◆ Work instruction: Keep to one stretch of the data below, the lines from the one with "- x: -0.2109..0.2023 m" up to and including the one with "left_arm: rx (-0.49", and return that stretch exactly.

◆ Material provided:

=-=-=-=-=

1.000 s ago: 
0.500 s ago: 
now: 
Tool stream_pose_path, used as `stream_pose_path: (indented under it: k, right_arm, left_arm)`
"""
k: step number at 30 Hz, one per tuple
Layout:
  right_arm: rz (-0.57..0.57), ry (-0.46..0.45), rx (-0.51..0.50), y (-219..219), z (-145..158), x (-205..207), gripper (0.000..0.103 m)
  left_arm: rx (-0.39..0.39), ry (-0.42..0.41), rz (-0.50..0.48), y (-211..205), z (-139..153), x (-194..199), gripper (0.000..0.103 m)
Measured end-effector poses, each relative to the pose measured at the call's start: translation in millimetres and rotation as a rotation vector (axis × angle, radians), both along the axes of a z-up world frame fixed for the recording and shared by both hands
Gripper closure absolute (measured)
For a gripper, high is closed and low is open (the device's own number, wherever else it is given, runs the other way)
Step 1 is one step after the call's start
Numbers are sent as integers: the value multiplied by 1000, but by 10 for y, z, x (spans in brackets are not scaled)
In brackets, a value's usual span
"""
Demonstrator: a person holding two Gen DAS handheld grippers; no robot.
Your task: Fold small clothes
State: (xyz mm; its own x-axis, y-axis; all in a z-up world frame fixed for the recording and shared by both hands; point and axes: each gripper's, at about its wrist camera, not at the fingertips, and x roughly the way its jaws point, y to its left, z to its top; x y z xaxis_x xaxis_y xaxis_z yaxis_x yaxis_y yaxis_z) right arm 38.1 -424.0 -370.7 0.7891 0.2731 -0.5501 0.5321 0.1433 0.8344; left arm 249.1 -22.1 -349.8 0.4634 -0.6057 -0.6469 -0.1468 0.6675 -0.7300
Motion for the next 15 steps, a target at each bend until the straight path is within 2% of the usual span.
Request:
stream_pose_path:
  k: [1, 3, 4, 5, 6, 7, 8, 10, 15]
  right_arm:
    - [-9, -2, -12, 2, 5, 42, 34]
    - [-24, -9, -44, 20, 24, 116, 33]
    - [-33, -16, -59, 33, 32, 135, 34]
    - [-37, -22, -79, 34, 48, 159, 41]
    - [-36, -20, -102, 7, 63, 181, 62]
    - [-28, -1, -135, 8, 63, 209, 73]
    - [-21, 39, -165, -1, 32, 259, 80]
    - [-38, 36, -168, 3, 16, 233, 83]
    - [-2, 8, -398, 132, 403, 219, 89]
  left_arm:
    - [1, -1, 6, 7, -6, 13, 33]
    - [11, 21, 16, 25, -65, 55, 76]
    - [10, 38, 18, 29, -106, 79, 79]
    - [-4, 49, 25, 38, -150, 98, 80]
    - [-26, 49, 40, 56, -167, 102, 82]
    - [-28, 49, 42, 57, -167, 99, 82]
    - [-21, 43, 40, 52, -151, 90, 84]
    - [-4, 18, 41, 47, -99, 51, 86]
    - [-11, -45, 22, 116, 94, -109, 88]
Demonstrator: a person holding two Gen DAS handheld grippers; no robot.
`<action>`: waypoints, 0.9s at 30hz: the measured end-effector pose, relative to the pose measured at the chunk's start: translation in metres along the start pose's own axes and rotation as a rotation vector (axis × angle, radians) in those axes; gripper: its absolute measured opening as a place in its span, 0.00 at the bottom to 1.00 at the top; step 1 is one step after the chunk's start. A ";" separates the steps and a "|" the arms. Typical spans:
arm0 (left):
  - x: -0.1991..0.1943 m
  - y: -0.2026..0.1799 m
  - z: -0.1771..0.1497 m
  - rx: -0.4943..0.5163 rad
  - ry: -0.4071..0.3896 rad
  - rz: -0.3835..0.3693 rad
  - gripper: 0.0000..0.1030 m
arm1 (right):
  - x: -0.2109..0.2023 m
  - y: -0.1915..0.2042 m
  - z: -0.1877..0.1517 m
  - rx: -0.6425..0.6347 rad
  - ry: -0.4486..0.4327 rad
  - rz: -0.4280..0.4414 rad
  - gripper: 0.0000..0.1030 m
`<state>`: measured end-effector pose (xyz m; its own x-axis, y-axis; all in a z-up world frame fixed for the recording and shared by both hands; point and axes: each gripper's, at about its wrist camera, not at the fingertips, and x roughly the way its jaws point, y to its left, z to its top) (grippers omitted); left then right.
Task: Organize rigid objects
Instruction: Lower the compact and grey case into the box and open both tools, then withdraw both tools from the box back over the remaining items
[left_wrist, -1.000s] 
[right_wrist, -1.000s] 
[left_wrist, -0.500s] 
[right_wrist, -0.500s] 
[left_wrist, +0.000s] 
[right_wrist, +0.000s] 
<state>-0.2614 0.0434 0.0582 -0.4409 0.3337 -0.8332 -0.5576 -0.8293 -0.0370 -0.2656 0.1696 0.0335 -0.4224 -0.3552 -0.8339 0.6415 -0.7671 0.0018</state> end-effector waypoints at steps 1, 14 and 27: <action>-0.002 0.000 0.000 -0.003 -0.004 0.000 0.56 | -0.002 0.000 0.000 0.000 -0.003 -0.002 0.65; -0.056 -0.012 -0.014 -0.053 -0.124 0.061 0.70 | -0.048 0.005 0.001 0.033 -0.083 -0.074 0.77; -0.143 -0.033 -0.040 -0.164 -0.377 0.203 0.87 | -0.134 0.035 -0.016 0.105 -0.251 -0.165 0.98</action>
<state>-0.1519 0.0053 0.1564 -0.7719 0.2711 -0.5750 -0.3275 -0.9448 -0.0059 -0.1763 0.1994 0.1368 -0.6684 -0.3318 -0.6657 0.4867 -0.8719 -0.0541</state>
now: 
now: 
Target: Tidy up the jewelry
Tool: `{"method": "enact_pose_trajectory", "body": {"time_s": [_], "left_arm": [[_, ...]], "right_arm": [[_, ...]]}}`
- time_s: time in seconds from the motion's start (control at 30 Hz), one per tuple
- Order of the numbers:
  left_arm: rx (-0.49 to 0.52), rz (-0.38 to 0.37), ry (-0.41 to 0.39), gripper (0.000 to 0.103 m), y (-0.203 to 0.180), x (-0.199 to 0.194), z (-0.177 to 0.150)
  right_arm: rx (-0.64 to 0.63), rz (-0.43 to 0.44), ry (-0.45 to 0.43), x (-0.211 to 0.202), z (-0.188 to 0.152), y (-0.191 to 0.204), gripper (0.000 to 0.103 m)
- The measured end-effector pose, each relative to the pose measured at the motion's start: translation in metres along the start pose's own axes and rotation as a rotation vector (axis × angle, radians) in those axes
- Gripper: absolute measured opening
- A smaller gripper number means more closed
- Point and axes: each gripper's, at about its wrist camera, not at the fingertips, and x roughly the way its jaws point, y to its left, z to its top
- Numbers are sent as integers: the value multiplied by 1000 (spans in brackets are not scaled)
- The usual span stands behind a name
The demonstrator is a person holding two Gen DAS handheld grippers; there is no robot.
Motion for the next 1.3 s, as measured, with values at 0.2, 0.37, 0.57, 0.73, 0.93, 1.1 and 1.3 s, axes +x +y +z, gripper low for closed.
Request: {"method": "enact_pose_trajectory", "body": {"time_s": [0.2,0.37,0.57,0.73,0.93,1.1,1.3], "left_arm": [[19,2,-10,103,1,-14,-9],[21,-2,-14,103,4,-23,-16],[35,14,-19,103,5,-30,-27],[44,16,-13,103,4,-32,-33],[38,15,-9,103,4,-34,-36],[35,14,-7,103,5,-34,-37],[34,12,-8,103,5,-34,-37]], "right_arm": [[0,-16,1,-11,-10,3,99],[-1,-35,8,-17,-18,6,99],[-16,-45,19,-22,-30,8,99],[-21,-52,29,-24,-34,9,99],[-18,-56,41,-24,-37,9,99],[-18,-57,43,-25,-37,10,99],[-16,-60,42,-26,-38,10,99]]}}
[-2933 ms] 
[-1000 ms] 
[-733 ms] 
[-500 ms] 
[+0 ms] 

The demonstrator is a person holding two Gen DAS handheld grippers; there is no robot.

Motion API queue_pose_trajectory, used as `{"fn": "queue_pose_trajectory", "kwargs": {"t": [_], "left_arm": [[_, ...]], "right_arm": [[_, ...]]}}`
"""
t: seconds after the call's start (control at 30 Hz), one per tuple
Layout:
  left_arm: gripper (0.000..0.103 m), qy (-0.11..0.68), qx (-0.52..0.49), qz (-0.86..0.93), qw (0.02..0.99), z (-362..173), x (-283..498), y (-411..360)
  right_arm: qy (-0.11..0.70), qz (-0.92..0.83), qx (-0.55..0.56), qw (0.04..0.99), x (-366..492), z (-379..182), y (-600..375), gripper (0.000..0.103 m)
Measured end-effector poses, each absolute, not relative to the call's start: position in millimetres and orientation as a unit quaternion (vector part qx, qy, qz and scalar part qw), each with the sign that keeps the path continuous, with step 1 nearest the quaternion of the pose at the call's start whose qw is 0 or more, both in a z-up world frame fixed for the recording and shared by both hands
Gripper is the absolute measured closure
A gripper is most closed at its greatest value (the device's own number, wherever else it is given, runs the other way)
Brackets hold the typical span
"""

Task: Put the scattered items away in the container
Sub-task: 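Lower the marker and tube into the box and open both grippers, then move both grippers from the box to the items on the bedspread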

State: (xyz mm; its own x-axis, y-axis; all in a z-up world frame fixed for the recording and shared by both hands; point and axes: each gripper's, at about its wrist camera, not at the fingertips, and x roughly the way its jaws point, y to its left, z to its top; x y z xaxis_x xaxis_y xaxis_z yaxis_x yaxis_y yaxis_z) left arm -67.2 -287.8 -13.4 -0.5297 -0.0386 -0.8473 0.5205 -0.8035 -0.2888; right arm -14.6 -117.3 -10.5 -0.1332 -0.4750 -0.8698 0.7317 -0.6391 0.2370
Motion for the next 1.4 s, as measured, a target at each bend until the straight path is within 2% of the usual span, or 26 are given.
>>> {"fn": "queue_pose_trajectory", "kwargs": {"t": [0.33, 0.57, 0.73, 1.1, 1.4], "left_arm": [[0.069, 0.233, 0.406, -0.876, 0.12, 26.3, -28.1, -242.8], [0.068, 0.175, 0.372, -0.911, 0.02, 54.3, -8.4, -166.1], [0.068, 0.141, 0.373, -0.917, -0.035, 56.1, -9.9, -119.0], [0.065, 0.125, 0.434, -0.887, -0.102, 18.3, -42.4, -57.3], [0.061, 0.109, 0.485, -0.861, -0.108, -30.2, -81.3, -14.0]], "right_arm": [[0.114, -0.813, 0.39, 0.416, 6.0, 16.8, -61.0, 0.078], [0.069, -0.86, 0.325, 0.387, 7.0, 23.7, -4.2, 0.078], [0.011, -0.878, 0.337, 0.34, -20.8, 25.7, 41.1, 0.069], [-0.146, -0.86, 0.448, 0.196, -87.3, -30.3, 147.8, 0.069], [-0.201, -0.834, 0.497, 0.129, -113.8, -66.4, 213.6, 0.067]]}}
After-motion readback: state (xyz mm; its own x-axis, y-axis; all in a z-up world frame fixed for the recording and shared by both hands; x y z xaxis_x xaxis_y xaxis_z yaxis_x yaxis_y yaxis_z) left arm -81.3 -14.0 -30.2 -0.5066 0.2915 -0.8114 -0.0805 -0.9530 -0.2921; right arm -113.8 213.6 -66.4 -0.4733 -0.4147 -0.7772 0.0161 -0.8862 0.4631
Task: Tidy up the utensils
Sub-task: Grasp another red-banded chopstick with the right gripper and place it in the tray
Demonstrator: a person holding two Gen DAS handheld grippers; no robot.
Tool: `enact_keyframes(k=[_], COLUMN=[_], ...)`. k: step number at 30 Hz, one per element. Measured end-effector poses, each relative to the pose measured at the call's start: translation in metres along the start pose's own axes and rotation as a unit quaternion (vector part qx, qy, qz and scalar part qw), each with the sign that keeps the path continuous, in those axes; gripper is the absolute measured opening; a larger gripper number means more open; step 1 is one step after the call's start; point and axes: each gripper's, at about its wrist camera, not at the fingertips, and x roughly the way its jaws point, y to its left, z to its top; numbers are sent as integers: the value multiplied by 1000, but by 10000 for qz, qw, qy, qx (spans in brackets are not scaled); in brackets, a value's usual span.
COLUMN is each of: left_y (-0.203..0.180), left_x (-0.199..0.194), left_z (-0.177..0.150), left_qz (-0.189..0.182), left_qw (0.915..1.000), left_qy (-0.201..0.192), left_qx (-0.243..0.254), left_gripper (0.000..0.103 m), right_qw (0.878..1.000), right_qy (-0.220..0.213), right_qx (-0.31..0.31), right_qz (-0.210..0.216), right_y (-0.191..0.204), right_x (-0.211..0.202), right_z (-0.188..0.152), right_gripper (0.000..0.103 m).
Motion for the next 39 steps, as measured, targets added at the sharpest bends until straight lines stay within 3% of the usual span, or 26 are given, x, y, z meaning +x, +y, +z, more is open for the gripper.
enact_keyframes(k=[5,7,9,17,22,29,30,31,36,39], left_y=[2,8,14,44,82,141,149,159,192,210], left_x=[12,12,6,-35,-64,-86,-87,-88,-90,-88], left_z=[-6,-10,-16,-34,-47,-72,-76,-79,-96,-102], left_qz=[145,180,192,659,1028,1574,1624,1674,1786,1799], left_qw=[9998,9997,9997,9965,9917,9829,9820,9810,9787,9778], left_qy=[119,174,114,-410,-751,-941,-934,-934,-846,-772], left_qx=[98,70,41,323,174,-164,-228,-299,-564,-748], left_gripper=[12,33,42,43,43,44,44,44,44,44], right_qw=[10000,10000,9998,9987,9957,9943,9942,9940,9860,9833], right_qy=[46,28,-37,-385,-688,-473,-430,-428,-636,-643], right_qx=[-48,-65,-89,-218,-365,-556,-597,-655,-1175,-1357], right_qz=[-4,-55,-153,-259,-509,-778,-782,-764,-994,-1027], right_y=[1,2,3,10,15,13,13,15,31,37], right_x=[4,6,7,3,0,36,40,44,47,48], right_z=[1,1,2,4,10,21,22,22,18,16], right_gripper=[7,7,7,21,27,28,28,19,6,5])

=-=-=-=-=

◆ Response to the exercise:
  - x: -0.2109..0.2023 m
  - y: -0.1915..0.2042 m
  - z: -0.1877..0.1517 m
  - rx: -0.6425..0.6347 rad
  - ry: -0.4486..0.4327 rad
  - rz: -0.4280..0.4414 rad
  - gripper: 0.0000..0.1030 m
`<state>`: measured end-effector pose (xyz m; its own x-axis, y-axis; all in a z-up world frame fixed for the recording and shared by both hands; point and axes: each gripper's, at about its wrist camera, not at the fingertips, and x roughly the way its jaws point, y to its left, z to its top) (grippers omitted); left then right.
Task: Organize rigid objects
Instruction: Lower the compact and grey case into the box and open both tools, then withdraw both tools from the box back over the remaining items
[left_wrist, -1.000s] 
[right_wrist, -1.000s] 
[left_wrist, -0.500s] 
[right_wrist, -0.500s] 
[left_wrist, +0.000s] 
[right_wrist, +0.000s] 
<state>-0.2614 0.0434 0.0582 -0.4409 0.3337 -0.8332 -0.5576 -0.8293 -0.0370 -0.2656 0.1696 0.0335 -0.4224 -0.3552 -0.8339 0.6415 -0.7671 0.0018</state> end-effector waypoints at steps 1, 14 and 27: <action>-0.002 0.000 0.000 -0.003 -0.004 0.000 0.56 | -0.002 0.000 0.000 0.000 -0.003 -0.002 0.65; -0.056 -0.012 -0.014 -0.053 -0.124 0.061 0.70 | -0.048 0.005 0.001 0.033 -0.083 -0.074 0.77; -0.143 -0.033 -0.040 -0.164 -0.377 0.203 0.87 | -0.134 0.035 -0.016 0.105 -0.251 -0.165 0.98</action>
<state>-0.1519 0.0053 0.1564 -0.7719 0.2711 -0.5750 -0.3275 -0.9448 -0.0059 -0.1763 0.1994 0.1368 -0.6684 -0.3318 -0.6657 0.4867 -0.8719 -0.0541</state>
now: 
now: 
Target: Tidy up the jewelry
Tool: `{"method": "enact_pose_trajectory", "body": {"time_s": [_], "left_arm": [[_, ...]], "right_arm": [[_, ...]]}}`
- time_s: time in seconds from the motion's start (control at 30 Hz), one per tuple
- Order of the numbers:
  left_arm: rx (-0.49 to 0.52), rz (-0.38 to 0.37), ry (-0.41 to 0.39), gripper (0.000 to 0.103 m), y (-0.203 to 0.180), x (-0.199 to 0.194), z (-0.177 to 0.150)

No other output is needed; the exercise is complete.